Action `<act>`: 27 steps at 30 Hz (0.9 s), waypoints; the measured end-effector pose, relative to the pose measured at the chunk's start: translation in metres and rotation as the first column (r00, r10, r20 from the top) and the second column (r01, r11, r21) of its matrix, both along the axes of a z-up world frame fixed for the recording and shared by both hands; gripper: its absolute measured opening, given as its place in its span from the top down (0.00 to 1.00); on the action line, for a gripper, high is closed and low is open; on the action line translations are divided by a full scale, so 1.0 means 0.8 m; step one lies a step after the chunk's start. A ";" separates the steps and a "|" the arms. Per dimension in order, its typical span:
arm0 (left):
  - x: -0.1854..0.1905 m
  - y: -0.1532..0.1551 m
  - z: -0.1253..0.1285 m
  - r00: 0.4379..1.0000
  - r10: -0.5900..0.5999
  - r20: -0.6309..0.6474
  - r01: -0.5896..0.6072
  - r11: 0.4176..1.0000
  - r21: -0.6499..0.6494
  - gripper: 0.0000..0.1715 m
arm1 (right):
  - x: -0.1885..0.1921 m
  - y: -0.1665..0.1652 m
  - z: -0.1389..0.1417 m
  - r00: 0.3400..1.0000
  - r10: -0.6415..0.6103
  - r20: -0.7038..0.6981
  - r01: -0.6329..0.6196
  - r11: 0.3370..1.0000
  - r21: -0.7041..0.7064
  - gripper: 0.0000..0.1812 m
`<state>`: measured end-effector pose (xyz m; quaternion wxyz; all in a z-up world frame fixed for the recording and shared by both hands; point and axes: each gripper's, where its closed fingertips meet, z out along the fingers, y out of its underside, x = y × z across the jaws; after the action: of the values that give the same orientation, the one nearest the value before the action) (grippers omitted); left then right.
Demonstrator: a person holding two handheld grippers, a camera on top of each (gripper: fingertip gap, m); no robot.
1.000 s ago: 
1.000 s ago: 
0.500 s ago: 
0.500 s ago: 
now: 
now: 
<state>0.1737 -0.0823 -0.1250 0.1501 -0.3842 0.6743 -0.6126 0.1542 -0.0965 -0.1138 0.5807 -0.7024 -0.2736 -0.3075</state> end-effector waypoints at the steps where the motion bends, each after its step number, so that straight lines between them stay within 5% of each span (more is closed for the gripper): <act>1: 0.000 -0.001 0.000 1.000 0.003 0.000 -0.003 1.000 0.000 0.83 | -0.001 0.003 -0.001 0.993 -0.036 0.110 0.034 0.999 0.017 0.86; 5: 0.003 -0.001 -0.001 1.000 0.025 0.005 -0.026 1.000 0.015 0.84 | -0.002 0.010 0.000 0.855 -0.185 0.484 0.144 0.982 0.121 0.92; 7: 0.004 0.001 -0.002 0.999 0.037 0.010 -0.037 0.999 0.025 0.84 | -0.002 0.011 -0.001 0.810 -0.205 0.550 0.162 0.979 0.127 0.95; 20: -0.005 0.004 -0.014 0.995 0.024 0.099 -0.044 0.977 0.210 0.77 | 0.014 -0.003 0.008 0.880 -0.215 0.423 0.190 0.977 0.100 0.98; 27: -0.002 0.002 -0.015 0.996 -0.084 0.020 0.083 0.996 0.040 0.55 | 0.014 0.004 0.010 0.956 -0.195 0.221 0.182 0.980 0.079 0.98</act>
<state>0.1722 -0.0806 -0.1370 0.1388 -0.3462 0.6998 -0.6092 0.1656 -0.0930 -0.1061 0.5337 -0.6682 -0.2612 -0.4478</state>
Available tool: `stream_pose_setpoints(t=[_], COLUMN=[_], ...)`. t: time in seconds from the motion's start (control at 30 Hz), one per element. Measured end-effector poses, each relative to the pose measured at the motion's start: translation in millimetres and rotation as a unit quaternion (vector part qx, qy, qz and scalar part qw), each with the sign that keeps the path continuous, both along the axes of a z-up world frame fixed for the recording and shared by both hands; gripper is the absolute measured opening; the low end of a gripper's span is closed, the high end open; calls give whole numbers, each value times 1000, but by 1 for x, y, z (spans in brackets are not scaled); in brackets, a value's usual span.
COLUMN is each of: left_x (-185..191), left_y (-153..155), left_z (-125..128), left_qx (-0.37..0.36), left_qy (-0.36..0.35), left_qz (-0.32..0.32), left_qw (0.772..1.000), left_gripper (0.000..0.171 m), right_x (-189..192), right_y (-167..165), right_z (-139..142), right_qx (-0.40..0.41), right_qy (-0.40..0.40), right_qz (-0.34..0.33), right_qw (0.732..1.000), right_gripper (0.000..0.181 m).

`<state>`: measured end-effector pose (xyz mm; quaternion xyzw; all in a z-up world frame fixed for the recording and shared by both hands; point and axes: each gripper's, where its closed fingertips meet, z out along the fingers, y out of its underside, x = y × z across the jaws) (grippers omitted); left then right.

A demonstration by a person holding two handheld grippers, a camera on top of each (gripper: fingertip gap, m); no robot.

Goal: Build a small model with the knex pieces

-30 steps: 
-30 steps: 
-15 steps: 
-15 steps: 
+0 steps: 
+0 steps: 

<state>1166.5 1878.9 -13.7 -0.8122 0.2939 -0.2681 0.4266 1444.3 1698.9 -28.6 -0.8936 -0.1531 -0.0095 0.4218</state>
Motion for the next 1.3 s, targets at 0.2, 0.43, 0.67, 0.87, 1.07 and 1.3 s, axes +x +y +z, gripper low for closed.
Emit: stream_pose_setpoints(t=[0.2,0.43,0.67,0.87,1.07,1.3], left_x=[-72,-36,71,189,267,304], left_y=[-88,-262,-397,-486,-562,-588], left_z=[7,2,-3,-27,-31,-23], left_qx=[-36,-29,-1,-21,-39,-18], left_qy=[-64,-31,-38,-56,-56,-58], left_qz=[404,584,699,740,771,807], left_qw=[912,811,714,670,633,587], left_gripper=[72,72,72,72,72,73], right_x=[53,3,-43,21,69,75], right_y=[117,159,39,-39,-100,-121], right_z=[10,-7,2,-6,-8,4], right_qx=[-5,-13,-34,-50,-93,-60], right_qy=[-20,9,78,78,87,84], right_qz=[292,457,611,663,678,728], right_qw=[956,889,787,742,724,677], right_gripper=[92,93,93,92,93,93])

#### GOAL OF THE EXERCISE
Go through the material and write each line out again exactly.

#### THE ANSWER
Action `<act>`: 27 steps at 30 Hz (0.9 s), waypoints; the measured end-effector pose, relative to the pose measured at the chunk's start: translation in metres and rotation as the first column (r00, r10, r20 from the top) and the second column (r01, r11, r21) of its matrix, both along the axes of a z-up world frame fixed for the recording and shared by both hands; gripper: its absolute measured opening, given as its place in its span from the top down (0.00 to 1.00); on the action line, for a gripper, high is closed and low is open; on the action line translations are divided by a full scale, so 1.0 means 0.8 m; step one lies a step after the chunk's start. A ";" separates the steps and a "|" the arms. Per dimension in order, its typical span:
arm0 (left):
  - x: -0.1854..0.1905 m
  - y: -0.1532..0.1551 m
  - z: -0.1253..0.1285 m
  - r00: 0.4379..1.0000
  - r10: -0.5900..0.5999
  - r20: -0.6309..0.6474
  - r01: -0.5896..0.6072
  - r11: 0.4176..1.0000
  - r21: -0.6499..0.6494
  - gripper: 0.0000..0.1715 m
arm1 (right):
  - x: -0.1885..0.1921 m
  - y: -0.1665..0.1652 m
  - z: -0.1389..0.1417 m
  - r00: 0.3400..1.0000
  - r10: -0.6415..0.6103
  - r20: -0.7038..0.6981
  - r01: -0.6329..0.6196
  - r11: 0.3370..1.0000
  - r21: -0.7041..0.7064
  - gripper: 0.0000..0.1812 m
`<state>`: measured end-effector pose (xyz m; quaternion wxyz; all in a z-up world frame fixed for the recording and shared by both hands; point and axes: each gripper's, where its closed fingertips meet, z out along the fingers, y out of its underside, x = y × z across the jaws; after the action: of the values that give the same orientation, the one nearest the value before the action) (grippers omitted); left then right.
Demonstrator: a person holding two handheld grippers, a camera on top of each (gripper: fingertip gap, m); no robot.
1.000 s ago: 
1.000 s ago: 
0.500 s ago: 
0.500 s ago: 
now: 
now: 
<state>0.1737 -0.0823 -0.1250 0.1501 -0.3842 0.6743 -0.6126 0.1542 -0.0965 -0.1138 0.5807 -0.7024 -0.2736 -0.3075</state> end-effector waypoints at the steps where the motion bends, each after its step number, so that straight lines between them stay within 5% of each span (more is closed for the gripper): <act>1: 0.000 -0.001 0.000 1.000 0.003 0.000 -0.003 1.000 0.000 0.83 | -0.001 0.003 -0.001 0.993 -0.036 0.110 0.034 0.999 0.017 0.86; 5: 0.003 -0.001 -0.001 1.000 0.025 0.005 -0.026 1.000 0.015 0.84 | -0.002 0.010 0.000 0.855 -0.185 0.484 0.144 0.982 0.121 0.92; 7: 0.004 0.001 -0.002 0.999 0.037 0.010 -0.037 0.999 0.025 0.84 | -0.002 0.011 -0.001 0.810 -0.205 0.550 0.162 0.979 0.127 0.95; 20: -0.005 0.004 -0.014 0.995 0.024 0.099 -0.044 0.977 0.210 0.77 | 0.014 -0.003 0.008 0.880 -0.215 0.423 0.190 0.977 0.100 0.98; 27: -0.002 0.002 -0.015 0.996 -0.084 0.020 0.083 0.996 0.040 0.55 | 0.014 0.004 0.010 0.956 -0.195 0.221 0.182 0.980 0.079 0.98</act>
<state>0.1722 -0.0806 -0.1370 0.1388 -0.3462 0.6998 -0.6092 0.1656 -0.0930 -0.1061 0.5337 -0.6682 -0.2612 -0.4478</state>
Available tool: `stream_pose_setpoints(t=[_], COLUMN=[_], ...)`. t: time in seconds from the motion's start (control at 30 Hz), one per element. Measured end-effector poses, each relative to the pose measured at the motion's start: translation in millimetres and rotation as a unit quaternion (vector part qx, qy, qz and scalar part qw), each with the sign that keeps the path continuous, both along the axes of a z-up world frame fixed for the recording and shared by both hands; gripper is the absolute measured opening; the low end of a gripper's span is closed, the high end open; calls give whole numbers, each value times 1000, but by 1 for x, y, z (spans in brackets are not scaled); in brackets, a value's usual span.
COLUMN is each of: left_x (-185..191), left_y (-153..155), left_z (-125..128), left_qx (-0.37..0.36), left_qy (-0.36..0.35), left_qz (-0.32..0.32), left_qw (0.772..1.000), left_gripper (0.000..0.171 m), right_x (-189..192), right_y (-167..165), right_z (-139..142), right_qx (-0.40..0.41), right_qy (-0.40..0.40), right_qz (-0.34..0.33), right_qw (0.732..1.000), right_gripper (0.000..0.181 m).

`<state>`: measured end-effector pose (xyz mm; quaternion xyzw; all in a z-up world frame fixed for the recording and shared by both hands; point and axes: each gripper's, where its closed fingertips meet, z out along the fingers, y out of its underside, x = y × z across the jaws) (grippers omitted); left then right.

A demonstration by a person holding two handheld grippers, a camera on top of each (gripper: fingertip gap, m); no robot.

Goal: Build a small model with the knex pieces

-30 steps: 
-30 steps: 
-15 steps: 
-15 steps: 
+0 steps: 
+0 steps: 

<state>1166.5 1878.9 -13.7 -0.8122 0.2939 -0.2681 0.4266 1444.3 1698.9 -28.6 -0.8936 -0.1531 -0.0095 0.4218</state>
Motion for the next 1.3 s, targets at 0.2, 0.43, 0.67, 0.87, 1.07 and 1.3 s, axes +x +y +z, gripper low for closed.
Emit: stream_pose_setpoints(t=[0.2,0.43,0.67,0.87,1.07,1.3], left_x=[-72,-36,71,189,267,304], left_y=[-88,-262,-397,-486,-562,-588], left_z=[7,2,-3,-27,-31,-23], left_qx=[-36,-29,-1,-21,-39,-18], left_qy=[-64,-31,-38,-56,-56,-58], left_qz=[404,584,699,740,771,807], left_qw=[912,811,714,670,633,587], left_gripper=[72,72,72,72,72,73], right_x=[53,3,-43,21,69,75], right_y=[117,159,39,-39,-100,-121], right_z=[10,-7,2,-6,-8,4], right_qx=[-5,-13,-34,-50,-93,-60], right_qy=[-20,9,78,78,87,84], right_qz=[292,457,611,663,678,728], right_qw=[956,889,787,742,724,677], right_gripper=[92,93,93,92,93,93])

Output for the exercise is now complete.